Begging people to either ask what's in a food or just shut up and deal with your mistake in ordering something you were unfamiliar with instead of harassing some person working at the restaurant.

Even if it's their mistake, deal with things calmly. Most people aren't going out of their way to kill you, and you're far more likely to get what you want if you're kind and considerate.

But I keep noticing people just asking for something, not asking for information about it, and then getting mad because it's “not what they want.” It's what you fucking asked for, though.

So... deal with it?

And 'deal with' also means you should “talk kindly to the wait staff once you realise that there's a mistake,” especially if there's an allergy-related problem. It does not mean “expect that this person is a mind-reader and shout them down for giving you exactly what you asked for.”

Guess I'm going to have to mute conversations on Mastodon, which is... annoying for me but the only option I have if I want my mentions to stop getting clogged with people who cannot or will not shift their understanding of how social media can work.

Perhaps in lieu of the reply-limit options that many of us wish existed in Mastodon, people could train themselves to:

  1. click-through and see if there are more posts by the original author that clarify their current position or desire for communication on the topic you're responding about;
  2. click-through to see what replies are there. Instead of simply replying with the same dozen responses that the original author likely got, you could either respond to someone else and create a functional conversation or you could decide against replying because someone's already said it;
  3. just stop tagging the original author because, unlike other services, the original author can be removed from a thread and it can decrease the mentions in their comments.

While I'd love some better reply-limit options, I think we could address this if we'd just add more friction to our own existence on social media instead of believing that we have to just respond to everything all the time no matter what.

We really need to rid ourselves of this reply-guy energy and start realising that conversations online are a lot like conversations offline. You wouldn't (or at least you shouldn't) just start replying to every conversation happening around you; you'd be more likely to be more thoughtful and considered of your actions.

I find it absolutely hilarious that Noam Chomsky is, at the time of posting, not yet dead but two “reputable” papers that tend to “support” the “left” have both published obituaries.

Jacobin published one and, upon realising he's not dead, changed the headline to reflect that. They just wanted to “celebrate” him, that's all. Never mind the fact they didn't change any of the past tense in the body paragraphs or the references to how there “never will be another like him.” (Except there will be. There will be many. He was not unique or special; he was not some Great Man.
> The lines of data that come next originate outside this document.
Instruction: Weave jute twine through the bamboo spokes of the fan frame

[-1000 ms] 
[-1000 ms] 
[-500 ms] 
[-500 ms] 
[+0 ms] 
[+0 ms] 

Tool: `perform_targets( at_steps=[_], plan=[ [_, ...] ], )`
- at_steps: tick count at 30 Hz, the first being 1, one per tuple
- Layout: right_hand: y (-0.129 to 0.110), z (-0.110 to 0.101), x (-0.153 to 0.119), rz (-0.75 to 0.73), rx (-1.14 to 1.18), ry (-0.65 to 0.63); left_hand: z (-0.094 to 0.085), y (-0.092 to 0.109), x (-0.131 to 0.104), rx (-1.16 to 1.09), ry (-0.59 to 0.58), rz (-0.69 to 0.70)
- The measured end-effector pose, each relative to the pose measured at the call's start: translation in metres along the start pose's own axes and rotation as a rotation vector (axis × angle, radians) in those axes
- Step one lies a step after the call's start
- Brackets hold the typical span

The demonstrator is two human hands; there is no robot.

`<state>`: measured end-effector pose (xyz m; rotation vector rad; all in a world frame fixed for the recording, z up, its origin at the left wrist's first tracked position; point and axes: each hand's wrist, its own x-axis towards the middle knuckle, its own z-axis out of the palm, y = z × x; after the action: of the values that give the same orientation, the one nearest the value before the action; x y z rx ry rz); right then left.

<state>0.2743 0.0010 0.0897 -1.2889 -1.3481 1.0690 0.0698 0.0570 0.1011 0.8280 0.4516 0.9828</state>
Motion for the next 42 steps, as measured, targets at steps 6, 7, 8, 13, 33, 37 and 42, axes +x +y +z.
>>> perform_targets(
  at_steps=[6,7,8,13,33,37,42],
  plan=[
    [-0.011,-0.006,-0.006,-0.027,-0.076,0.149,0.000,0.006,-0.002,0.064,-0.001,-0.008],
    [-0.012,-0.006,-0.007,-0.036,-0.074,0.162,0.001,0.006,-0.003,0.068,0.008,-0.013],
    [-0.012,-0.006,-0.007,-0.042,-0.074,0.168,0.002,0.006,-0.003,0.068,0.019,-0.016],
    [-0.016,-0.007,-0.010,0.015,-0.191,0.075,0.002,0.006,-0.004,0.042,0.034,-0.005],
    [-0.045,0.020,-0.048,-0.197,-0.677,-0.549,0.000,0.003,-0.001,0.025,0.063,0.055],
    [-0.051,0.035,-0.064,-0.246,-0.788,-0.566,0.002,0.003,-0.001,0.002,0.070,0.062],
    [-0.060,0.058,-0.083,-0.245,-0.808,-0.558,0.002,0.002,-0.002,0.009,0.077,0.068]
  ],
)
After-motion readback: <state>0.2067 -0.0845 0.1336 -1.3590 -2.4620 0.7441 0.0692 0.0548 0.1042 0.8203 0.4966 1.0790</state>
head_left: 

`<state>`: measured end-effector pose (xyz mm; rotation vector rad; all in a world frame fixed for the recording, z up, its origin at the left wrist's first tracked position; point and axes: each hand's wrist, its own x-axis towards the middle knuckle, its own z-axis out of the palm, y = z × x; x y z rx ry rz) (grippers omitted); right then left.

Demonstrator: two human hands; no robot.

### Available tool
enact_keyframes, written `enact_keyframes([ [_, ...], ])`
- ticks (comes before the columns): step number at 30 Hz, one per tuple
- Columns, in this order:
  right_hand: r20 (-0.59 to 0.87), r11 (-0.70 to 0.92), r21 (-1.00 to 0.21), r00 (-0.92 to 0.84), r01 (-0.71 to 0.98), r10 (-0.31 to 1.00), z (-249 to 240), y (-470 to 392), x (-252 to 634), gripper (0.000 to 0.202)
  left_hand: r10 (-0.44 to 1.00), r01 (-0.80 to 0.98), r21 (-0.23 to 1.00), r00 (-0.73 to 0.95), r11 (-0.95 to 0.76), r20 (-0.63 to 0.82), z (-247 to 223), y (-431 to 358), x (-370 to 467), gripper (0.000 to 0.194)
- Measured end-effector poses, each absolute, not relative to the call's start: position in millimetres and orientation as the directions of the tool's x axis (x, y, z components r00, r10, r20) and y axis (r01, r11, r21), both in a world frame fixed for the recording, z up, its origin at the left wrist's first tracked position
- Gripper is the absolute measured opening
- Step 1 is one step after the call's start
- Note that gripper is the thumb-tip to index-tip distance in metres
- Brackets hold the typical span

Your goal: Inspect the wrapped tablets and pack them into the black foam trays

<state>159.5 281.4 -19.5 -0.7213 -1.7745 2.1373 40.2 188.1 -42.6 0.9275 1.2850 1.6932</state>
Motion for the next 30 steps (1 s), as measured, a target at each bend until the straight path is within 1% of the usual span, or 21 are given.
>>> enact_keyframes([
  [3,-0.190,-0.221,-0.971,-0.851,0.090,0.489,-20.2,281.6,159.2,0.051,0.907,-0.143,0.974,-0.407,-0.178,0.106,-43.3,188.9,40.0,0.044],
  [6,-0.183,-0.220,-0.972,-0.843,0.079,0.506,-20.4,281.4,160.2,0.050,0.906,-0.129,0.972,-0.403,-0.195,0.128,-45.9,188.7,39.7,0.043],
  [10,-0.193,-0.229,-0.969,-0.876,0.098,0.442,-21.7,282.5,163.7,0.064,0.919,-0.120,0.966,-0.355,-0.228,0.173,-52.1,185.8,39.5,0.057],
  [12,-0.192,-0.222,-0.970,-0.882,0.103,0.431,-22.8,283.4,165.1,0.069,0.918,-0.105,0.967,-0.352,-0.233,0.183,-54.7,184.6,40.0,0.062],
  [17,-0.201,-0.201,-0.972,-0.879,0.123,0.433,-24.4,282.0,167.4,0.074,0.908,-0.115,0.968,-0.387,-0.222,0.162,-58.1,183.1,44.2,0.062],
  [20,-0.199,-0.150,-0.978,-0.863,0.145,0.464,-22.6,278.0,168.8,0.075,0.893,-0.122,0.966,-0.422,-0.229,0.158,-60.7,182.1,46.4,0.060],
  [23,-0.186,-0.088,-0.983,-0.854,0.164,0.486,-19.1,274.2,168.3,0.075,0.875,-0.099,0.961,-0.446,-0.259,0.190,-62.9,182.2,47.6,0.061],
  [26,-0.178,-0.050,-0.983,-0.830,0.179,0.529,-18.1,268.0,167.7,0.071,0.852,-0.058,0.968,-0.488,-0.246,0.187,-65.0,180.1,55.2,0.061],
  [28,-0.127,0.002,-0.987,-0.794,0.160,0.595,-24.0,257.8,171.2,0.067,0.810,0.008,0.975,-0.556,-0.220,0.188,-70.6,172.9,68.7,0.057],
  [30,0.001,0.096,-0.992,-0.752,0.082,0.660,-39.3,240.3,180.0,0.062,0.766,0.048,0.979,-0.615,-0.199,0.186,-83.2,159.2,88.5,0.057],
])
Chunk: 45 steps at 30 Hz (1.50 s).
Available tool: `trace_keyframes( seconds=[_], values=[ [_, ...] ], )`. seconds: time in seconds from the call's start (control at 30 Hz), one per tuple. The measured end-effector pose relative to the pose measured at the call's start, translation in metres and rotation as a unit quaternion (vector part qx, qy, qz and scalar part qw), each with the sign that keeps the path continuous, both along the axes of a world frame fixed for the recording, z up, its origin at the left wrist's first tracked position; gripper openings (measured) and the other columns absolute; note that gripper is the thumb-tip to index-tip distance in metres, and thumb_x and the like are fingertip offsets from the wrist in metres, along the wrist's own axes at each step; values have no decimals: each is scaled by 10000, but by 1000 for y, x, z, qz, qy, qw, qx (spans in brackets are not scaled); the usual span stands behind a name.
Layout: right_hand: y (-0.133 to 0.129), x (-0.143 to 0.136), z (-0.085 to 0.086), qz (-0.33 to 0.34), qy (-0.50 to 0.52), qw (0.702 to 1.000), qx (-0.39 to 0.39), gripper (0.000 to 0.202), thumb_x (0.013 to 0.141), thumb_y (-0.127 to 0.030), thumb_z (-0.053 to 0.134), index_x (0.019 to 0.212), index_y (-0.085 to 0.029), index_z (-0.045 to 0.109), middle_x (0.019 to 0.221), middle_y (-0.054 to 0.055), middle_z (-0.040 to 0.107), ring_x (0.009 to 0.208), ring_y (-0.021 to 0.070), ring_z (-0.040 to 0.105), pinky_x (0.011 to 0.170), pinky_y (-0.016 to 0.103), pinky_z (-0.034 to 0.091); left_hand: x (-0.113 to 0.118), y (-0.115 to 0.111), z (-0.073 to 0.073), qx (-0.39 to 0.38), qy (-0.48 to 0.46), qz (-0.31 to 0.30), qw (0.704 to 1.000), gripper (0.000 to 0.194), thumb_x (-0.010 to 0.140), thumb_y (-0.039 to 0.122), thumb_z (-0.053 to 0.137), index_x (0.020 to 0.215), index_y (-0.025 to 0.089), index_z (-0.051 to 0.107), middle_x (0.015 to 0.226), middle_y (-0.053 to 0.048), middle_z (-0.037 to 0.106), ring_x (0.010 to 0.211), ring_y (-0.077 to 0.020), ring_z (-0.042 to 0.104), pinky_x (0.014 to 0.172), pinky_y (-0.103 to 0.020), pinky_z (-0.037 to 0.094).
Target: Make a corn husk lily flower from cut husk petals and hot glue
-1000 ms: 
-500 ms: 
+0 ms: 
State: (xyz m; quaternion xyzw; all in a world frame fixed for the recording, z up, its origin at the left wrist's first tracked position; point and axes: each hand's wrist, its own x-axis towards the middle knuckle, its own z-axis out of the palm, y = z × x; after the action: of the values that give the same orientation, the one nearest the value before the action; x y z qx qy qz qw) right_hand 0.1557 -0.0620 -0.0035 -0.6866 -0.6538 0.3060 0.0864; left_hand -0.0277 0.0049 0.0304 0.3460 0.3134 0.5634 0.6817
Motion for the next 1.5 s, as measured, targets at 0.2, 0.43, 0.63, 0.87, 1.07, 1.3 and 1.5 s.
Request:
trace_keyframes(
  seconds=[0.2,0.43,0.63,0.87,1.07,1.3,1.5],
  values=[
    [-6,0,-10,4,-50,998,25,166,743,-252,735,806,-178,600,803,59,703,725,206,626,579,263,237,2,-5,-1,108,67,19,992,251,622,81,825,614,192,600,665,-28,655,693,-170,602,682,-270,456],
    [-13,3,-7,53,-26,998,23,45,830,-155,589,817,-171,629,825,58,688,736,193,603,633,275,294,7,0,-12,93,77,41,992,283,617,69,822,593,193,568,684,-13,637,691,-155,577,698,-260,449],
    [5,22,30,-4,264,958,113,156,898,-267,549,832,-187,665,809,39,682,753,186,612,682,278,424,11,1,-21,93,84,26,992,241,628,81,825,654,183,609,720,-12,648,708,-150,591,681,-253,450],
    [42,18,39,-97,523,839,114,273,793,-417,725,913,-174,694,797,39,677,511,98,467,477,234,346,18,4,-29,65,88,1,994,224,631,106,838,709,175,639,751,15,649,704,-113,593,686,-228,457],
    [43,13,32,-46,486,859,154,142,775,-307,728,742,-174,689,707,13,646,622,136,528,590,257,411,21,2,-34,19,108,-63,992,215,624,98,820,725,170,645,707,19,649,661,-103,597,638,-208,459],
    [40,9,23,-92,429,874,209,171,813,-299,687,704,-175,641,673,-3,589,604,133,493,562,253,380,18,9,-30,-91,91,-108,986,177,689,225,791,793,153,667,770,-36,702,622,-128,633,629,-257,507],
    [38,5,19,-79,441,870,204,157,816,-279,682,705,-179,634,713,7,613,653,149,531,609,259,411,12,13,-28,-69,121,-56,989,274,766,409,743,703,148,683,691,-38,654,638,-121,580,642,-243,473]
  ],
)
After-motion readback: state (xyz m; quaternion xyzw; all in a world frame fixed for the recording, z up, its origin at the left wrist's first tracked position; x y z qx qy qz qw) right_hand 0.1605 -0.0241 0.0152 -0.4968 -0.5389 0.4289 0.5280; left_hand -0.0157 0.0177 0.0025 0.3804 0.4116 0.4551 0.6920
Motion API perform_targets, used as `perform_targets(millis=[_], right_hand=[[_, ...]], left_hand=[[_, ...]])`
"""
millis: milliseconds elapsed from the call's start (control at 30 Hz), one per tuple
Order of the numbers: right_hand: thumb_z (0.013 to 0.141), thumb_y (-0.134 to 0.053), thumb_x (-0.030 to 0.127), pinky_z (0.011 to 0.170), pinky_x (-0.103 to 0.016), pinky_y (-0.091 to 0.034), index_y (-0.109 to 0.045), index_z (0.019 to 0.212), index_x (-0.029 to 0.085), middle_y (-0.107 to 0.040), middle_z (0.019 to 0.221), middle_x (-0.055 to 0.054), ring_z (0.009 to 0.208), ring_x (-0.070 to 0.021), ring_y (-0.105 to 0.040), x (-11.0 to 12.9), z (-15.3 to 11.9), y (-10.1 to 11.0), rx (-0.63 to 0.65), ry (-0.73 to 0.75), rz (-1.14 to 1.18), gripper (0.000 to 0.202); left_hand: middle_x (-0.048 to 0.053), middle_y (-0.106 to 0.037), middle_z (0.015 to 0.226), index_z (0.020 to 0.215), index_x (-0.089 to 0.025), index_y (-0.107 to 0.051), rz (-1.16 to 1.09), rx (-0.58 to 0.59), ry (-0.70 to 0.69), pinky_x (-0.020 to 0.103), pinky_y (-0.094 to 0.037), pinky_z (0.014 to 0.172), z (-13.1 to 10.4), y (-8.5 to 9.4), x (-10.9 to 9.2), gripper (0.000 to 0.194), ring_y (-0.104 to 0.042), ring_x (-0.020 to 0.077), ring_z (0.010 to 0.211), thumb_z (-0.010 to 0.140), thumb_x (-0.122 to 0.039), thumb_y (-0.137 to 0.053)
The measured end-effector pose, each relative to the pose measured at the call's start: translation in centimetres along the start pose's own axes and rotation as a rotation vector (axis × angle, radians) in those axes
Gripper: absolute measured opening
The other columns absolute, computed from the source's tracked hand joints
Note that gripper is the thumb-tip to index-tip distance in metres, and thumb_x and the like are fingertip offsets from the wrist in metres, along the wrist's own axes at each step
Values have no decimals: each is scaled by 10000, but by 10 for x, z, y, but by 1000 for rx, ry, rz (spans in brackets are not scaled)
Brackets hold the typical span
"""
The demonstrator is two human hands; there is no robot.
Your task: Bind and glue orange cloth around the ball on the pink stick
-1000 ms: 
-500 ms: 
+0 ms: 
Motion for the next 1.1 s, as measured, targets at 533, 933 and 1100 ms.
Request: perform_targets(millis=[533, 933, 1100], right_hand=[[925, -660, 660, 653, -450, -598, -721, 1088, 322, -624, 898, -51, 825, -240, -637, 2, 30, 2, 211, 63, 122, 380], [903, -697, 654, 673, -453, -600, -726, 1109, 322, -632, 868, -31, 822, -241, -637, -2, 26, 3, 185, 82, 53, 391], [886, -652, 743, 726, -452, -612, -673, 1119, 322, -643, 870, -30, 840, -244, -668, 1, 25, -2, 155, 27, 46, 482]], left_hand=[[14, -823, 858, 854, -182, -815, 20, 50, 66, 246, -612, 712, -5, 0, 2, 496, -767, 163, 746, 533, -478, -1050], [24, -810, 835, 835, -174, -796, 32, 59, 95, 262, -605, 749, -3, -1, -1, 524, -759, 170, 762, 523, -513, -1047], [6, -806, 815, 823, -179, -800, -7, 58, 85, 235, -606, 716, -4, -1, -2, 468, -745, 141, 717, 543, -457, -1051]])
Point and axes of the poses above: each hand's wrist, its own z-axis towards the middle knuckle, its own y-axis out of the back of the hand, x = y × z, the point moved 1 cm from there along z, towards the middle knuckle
He was simply well-placed.)

Then, upon further inspection to see if he really had died, there was a fully retracted New Statesman article written by Yanis Varoufakis; it was archived, which made that an easy task to track. But if anything ever did feel like someone who ran a cult of personality and was using the cults of personality around others, that did. Sometimes it feels as if people give Yanis far more credit than he deserves.

It probably won't be long for Chomsky, which is just as life goes. But the least people could do is wait for him to die and to get a statement from his family before they hit publish.